§ **EXERCISE**
Lines containing the word "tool" in the data below: say how many, with no other text.

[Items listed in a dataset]
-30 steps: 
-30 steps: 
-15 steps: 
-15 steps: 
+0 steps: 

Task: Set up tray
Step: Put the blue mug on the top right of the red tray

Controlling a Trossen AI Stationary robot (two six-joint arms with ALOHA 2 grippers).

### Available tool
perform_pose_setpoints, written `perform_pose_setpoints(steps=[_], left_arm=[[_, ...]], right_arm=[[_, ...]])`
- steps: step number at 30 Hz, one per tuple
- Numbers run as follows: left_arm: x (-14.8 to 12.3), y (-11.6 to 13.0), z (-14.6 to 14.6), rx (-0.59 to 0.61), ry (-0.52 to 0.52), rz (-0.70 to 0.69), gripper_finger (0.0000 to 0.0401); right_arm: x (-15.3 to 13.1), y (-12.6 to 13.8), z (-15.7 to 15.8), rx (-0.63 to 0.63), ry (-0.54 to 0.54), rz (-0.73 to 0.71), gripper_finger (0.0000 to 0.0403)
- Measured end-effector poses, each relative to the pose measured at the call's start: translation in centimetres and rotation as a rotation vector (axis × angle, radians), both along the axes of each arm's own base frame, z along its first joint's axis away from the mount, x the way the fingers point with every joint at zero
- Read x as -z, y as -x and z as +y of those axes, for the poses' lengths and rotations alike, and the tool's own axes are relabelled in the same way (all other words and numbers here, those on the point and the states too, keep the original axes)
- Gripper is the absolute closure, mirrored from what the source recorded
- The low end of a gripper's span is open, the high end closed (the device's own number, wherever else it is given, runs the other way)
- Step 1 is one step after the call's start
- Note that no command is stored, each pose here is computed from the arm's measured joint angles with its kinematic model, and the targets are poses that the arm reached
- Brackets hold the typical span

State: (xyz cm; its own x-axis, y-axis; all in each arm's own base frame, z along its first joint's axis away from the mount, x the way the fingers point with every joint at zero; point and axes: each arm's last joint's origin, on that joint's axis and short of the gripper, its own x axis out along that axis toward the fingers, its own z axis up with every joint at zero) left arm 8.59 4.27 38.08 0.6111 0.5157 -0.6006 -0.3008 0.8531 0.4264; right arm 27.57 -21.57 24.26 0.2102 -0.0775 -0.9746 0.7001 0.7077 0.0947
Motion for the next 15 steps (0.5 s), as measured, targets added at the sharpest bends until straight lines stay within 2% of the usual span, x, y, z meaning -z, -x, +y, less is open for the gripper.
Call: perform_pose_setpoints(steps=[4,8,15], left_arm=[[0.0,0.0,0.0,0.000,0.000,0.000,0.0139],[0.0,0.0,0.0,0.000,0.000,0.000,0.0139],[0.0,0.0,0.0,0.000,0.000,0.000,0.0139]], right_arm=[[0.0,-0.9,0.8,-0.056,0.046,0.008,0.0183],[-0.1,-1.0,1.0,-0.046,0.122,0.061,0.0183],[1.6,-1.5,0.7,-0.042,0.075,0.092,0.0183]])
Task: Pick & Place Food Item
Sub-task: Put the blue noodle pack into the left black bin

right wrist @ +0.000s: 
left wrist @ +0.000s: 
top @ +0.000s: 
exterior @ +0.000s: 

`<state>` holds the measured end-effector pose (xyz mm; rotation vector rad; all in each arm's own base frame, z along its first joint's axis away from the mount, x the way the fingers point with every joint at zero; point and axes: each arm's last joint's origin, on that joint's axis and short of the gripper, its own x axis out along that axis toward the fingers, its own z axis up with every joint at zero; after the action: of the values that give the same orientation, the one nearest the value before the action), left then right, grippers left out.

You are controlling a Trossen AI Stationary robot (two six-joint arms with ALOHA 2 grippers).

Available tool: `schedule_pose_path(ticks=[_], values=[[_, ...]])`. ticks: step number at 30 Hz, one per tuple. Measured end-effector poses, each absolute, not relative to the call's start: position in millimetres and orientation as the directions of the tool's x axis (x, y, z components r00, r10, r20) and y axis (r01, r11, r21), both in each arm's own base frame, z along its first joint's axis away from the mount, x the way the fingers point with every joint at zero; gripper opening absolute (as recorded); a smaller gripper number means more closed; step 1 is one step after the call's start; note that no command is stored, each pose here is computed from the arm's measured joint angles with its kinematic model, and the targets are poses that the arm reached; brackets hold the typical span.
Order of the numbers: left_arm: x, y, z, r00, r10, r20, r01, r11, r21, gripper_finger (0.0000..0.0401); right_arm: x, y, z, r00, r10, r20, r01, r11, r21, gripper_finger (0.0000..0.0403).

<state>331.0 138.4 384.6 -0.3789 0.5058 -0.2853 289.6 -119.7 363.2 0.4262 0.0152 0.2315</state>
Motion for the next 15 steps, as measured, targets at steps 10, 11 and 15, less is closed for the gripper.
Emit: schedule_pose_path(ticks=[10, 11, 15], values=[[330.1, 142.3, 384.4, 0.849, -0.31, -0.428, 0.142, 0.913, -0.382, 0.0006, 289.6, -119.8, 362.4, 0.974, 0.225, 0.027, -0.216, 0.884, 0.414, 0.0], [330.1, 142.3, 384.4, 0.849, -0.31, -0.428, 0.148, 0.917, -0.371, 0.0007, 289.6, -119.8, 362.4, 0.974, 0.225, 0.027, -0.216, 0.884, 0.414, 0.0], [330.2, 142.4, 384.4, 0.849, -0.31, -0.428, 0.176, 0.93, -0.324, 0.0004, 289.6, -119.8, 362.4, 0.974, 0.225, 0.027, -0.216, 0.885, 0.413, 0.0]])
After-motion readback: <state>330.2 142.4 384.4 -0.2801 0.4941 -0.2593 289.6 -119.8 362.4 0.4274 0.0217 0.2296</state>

§ **RESULT BELOW**
3